National Aboriginal Day was proclaimed in 1996 by former Governor General Roméo A. LeBlanc. On June 21, 2017, Prime Minister Justin Trudeau announced the intention to rename National Aboriginal Day to National Indigenous Peoples Day.

At the EHC, our stated vision is an Edmonton that embraces its diverse heritage, inclusive of all people, communities, and cultures on Treaty 6 territory. In this spirit, we’ve pulled together a handy list (in no particular order) of ways to recognize, listen learn, and connect with the history and culture of Indigenous peoples in Amiskwacîwâskahikan:

  • Attend the National Indigenous Peoples Day Festival at Victoria Park. First Nations, Métis, and Inuit cultures will be celebrated through interactive experiences, cultural demonstrations, artisans, cuisine, and live concerts. Hosted by the Canadian Native Friendship Centre, the festival is free and open to everyone.
  • Sign-up for the University of Alberta’s Indigenous Canada MOOC. This free module-based course is a 12-lesson Massive Open Online Course (MOOC) that explores Indigenous histories and contemporary issues in Canada.
  • Read the 94 Calls to Action outlined in the Truth & Reconciliation Commission Final Report, or commit to reading the Final Report of the Truth & Reconciliation of Canada and United Nations Declaration on the Rights of Indigenous Peoples. You can read it on your own or form a reading group to help you stay committed to your goal of going through the full report and help support you as you process its meaning and significance.
  • Get to know some of the Indigenous artists who will be featured in the new Indigenous Art Park at the site of the old Queen Elizabeth pool. The City of Edmonton, Confederacy of Treaty No. 6 First Nations, Métis Nation of Alberta, Edmonton Arts Council, and Indigenous artists have partnered since 2013 to develop an Indigenous Art Park that will permanently exhibit Indigenous artworks. The park is expected to open to the public in Fall 2018.
  • Visit the Amiskwaciy History Series Youtube Channel. The Amiskwaciy History Series is an Indigenous-led grassroots initiative aimed at creating awareness regarding the often-untold Indigenous history of the Edmonton area.
  • Follow Reconciliation in Solidarity Edmonton (RISE) on Facebook and Twitter.
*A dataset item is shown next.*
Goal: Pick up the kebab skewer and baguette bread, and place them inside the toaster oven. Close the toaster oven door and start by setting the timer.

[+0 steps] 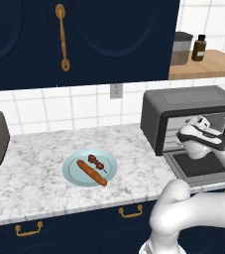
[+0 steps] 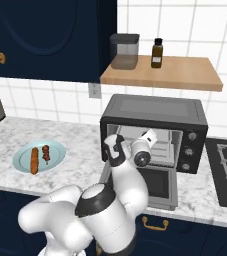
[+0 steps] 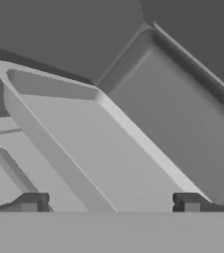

RISE is doing great work leading critical conversations about truth and reconciliation in Edmonton.
  • The Faculty of Native Studies at the University of Alberta has compiled a handy list of publications covering a broad range of issues and themes addressing the diverse experiences, history, and culture of First Nations, Métis, and Inuit from coast to coast to coast.  The Edmonton Public Library also has a broad collection of material to explore in their Indigenous Collection.
  • Subscribe to the City of Edmonton’s Indigenous Relations Office Community Bulletin for news, events, and opportunities to get engaged and active in the community.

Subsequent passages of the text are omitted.